The question of legal philosophy. The stronghold of conservative lawyers is the Federalist Society--of which Miers is not a member, but many conservative lawyers aren't; Hugh Hewitt, for example. Miers has been a speaker before the Federalist Society, and has the strong support of Federalist Society executive director Leonard Leo:

He spoke as one who has known and worked with her for well over a decade, who has played host to her when she has been a Federalist Society speaker, and -- perhaps most significant -- who joined her in a battle to get the American Bar Association to rescind its resolution endorsing Roe v. Wade , the decision establishing a right to abortion.

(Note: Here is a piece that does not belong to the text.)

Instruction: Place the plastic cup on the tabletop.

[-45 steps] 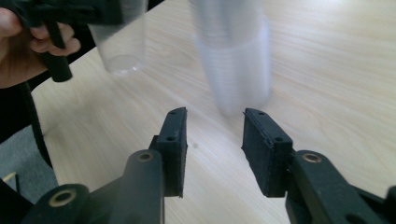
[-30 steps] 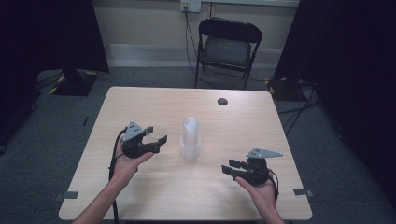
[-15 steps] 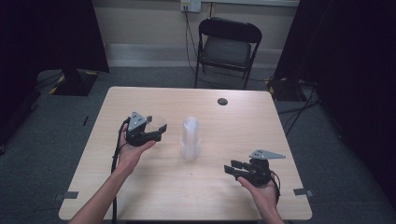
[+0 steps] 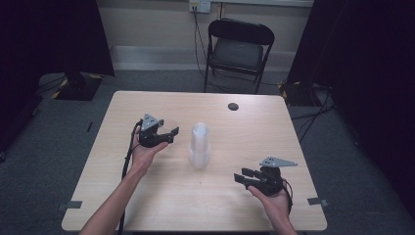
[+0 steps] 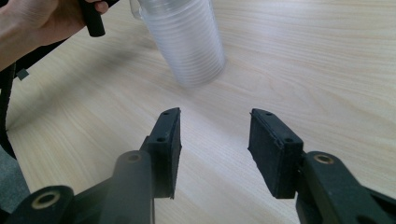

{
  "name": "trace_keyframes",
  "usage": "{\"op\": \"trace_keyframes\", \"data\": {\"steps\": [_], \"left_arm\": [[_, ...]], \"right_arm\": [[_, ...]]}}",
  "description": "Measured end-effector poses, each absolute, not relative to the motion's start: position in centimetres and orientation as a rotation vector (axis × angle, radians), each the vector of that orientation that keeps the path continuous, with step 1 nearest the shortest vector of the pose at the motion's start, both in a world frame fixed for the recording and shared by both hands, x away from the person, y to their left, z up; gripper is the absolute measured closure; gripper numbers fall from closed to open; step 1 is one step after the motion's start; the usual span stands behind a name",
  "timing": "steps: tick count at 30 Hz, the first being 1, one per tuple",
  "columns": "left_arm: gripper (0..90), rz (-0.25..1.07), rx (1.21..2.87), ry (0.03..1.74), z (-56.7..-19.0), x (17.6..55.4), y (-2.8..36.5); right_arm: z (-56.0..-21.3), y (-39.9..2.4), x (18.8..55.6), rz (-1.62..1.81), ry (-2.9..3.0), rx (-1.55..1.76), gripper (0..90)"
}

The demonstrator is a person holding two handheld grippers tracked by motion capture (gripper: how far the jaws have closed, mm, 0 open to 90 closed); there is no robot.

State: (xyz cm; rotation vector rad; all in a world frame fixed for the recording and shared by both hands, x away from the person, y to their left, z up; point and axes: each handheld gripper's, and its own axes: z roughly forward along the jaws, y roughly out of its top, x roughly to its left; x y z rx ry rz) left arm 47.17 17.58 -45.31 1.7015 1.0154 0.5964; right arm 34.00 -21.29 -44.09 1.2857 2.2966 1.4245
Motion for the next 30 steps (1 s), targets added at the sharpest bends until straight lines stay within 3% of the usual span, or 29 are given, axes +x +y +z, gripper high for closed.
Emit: {"op": "trace_keyframes", "data": {"steps": [8, 13, 15, 30], "left_arm": [[26.5, 0.532, 1.729, 1.029, -46.1, 47.5, 17.4], [24.1, 0.54, 1.72, 1.03, -46.2, 47.6, 17.5], [28.1, 0.539, 1.744, 1.03, -46.4, 47.6, 17.5], [27.9, 0.565, 1.797, 0.992, -47.2, 47.0, 17.8]], "right_arm": [[-44.1, -21.3, 34.0, 1.419, 2.307, 1.277, 55.7], [-44.1, -21.1, 33.9, 1.42, 2.312, 1.272, 55.6], [-44.1, -21.1, 33.9, 1.419, 2.313, 1.27, 55.7], [-44.0, -21.2, 33.8, 1.415, 2.306, 1.271, 55.8]]}}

The first thing Leo said was that Miers's statement accepting the nomination from Bush was significant to him. "It is the responsibility of every generation to be true to the Founders' vision of the proper role of courts in our society . . . and to help ensure that the courts meet their obligations to strictly apply the laws and the Constitution," she said. "When she talked about 'the Founders' vision' and used the word 'strictly,' " Leo said, "I thought, 'Robert Bork,' " Ronald Reagan's Supreme Court pick, who was rejected by the Senate after a bitter fight. "She didn't have to go there. She could simply have said, 'Judges should not legislate from the bench.' But she chose those words."

I asked if he was surprised that she did -- or whether it was consistent with what he knew of her judicial philosophy. He replied: "I'm not surprised that's what she believes. I'm surprised her handlers let her say it."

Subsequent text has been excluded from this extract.